'''
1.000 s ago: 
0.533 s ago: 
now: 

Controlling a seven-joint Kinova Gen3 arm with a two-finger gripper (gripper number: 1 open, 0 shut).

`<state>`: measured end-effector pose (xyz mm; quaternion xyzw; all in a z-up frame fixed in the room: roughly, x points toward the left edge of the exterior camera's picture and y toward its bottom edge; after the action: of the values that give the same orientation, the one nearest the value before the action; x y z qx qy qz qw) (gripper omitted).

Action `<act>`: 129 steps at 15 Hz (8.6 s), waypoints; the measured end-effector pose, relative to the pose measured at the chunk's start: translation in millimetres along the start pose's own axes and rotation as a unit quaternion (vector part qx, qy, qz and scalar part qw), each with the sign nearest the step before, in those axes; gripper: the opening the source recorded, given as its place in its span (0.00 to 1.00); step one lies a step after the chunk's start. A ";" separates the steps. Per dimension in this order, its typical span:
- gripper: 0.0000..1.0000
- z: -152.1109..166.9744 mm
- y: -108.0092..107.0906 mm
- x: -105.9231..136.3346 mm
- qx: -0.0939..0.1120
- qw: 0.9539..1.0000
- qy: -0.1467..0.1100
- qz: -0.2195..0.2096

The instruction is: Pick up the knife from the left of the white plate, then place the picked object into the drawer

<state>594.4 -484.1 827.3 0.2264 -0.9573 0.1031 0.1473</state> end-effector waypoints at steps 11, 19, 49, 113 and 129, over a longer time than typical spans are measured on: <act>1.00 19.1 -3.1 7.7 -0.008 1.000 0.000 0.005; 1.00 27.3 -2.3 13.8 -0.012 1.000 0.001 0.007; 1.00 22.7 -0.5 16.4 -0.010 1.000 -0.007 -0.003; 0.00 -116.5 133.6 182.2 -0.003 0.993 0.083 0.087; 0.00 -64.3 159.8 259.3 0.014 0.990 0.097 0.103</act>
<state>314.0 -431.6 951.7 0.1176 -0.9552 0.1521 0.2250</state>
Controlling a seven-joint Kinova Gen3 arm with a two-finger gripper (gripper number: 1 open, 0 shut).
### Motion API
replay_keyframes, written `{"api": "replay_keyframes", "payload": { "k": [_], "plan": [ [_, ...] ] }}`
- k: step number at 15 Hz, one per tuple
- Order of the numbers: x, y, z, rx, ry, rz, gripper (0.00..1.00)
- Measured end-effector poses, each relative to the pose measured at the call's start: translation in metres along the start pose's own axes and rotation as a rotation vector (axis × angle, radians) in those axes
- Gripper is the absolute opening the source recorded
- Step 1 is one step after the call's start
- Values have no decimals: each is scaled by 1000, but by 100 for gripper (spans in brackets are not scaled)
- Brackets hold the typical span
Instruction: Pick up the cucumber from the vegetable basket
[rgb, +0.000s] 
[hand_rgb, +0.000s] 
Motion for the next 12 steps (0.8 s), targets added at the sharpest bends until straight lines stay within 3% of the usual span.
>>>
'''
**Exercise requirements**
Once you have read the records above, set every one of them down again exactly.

**Reply to the exercise**
1.000 s ago: 
0.533 s ago: 
now: 

Controlling a seven-joint Kinova Gen3 arm with a two-finger gripper (gripper number: 1 open, 0 shut).

`<state>`: measured end-effector pose (xyz mm; quaternion xyzw; all in a z-up frame fixed in the room: roughly, x points toward the left edge of the exterior camera's picture and y toward its bottom edge; after the action: of the values that give the same orientation, the one nearest the value before the action; x y z qx qy qz qw) (gripper omitted).

Action `<act>`: 129 steps at 15 Hz (8.6 s), waypoints; the measured end-effector pose, relative to the pose measured at the chunk's start: translation in millimetres along the start pose's own axes and rotation as a unit quaternion (vector part qx, qy, qz and scalar part qw), each with the sign nearest the step before, in those axes; gripper: the opening the source recorded, given as its place in its span (0.00 to 1.00); step one lies a step after the chunk's start. A ";" separates the steps. Per dimension in this order, its typical span:
- gripper: 0.0000..1.0000
- z: -152.1109..166.9744 mm
- y: -108.0092..107.0906 mm
- x: -105.9231..136.3346 mm
- qx: -0.0939..0.1120
- qw: 0.9539..1.0000
- qy: -0.1467..0.1100
- qz: -0.2195..0.2096

The instruction is: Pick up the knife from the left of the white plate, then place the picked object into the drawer

<state>594.4 -484.1 827.3 0.2264 -0.9573 0.1031 0.1473</state> end-effector waypoints at steps 11, 19, 49, 113 and 129, over a longer time than typical spans are measured on: <act>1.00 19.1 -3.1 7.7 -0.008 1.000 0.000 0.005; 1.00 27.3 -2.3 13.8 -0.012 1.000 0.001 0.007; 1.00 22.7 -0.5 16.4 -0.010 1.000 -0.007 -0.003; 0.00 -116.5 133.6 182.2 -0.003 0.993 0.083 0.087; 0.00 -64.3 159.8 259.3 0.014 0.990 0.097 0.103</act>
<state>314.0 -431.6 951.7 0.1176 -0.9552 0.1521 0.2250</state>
Controlling a seven-joint Kinova Gen3 arm with a two-finger gripper (gripper number: 1 open, 0 shut).
### Motion API
replay_keyframes, written `{"api": "replay_keyframes", "payload": { "k": [_], "plan": [ [_, ...] ] }}`
- k: step number at 15 Hz, one per tuple
- Order of the numbers: x, y, z, rx, ry, rz, gripper (0.00..1.00)
- Measured end-effector poses, each relative to the pose measured at the call's start: translation in metres along the start pose's own axes and rotation as a rotation vector (axis × angle, radians) in those axes
- Gripper is the absolute opening the source recorded
- Step 1 is one step after the call's start
- Values have no decimals: each is scaled by 1000, but by 100 for gripper (spans in brackets are not scaled)
- Brackets hold the typical span
Instruction: Pick up the cucumber from the vegetable basket
[rgb, +0.000s] 
[hand_rgb, +0.000s] 
Motion for the next 12 steps (0.8 s), targets added at the sharpest bends until straight lines stay within 3% of the usual span.
>>>

No further output is needed for this exercise.